上述した第１の実施の形態、第２の実施の形態、および変形例の任意の組み合わせもまた本発明の実施の形態として有用である。組み合わせによって生じる新たな実施の形態は、組み合わされる実施の形態および変形例それぞれの効果をあわせもつ。また、請求項に記載の各構成要件が果たすべき機能は、第１の実施の形態、第２の実施の形態および各実施の形態の変形例において示された各構成要素の単体もしくはそれらの連携によって実現されることも当業者には理解されるところである。 Any combination of the first embodiment, the second embodiment, and the modifications described above is also useful as an embodiment of the present invention. The new embodiment generated by the combination has the effects of the combined embodiment and the modified examples. Further, the functions to be fulfilled by the constituent elements described in the claims are as follows. The constituent elements shown in the first embodiment, the second embodiment, and the modified examples of the embodiments are united or their cooperation. Those skilled in the art will also understand that

１０本番機、１４データ変換装置、３４個人情報検出部、５０判定基準保持部、５２ユーザ指定取得部、５４判定部、５６検出結果出力部、１００情報システム。 10 production machine, 14 data conversion device, 34 personal information detection unit, 50 judgment reference holding unit, 52 user designation acquisition unit, 54 judgment unit, 56 detection result output unit, 100 information system.

Claims

A document acquisition unit for acquiring a document in which character strings related to a plurality of items are recorded;
A designation acquisition unit for acquiring information indicating personal information items including personal information among the items specified by the user;
A determination unit for determining whether or not personal information is included in a character string of another item excluding the personal information item specified by the user, and detecting an item including the personal information as a personal information item;
An output unit that outputs the personal information item specified by the user and the personal information item detected by the determination unit as an item to be masked with personal information;
With
The document acquired by the document acquisition unit includes a plurality of records, and each record includes a character string related to the plurality of items.
The determination unit sequentially determines whether or not personal information is included in a character string of each item of the plurality of records, and when determining that a specific item of a record includes personal information, A personal information detection apparatus, characterized in that it is detected as a personal information item, and the character string of the item in the remaining records is excluded from a target for determining whether or not personal information is included.

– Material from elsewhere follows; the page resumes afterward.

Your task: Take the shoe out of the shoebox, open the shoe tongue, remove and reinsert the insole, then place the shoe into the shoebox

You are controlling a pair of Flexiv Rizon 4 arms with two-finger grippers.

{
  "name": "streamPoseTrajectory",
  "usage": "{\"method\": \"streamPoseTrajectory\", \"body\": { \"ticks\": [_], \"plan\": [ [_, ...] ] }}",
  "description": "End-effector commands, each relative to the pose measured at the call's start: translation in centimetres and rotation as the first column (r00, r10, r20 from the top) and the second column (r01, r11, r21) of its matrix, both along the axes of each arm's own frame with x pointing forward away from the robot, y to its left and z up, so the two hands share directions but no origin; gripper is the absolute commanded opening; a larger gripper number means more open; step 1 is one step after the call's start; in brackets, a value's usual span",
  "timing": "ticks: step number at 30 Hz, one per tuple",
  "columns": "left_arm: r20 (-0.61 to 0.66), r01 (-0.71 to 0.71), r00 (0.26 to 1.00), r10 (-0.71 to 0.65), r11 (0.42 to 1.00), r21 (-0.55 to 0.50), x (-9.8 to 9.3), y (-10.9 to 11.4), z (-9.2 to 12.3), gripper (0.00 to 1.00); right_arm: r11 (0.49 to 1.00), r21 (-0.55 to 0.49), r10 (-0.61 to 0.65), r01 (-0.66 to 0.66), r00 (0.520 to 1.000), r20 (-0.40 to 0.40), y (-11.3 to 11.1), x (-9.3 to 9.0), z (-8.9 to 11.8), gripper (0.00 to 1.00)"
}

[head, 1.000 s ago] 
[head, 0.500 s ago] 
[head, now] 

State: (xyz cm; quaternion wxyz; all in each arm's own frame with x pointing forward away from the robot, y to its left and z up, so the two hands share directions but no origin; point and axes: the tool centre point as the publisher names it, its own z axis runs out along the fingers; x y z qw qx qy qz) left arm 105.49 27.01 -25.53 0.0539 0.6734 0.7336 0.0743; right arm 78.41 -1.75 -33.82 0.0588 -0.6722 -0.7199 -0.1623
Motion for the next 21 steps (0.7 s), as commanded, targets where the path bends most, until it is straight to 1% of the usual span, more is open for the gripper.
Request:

The ability to retrieve documents that contain text strings for multiple items;
A function for obtaining information indicating a personal information item that is designated by a user and includes personal information among the plurality of items;
A determination function for determining whether or not personal information is included in a character string of another item excluding the personal information item specified by the user, and detecting an item including the personal information as a personal information item;
An output unit for outputting the personal information item specified by the user and the personal information item detected by the determination function as an item to be subjected to the masking process of the personal information;
Is realized on a computer,
The document acquired by the acquiring function includes a plurality of records, and each record includes a character string related to the plurality of items.
The determination function sequentially determines whether or not personal information is included in a character string of each item of the plurality of records, and when it is determined that a specific item of a record includes personal information, the item is A computer program that is detected as a personal information item and that is excluded from a target for determining whether or not personal information is included in the character string of the item in the remaining records.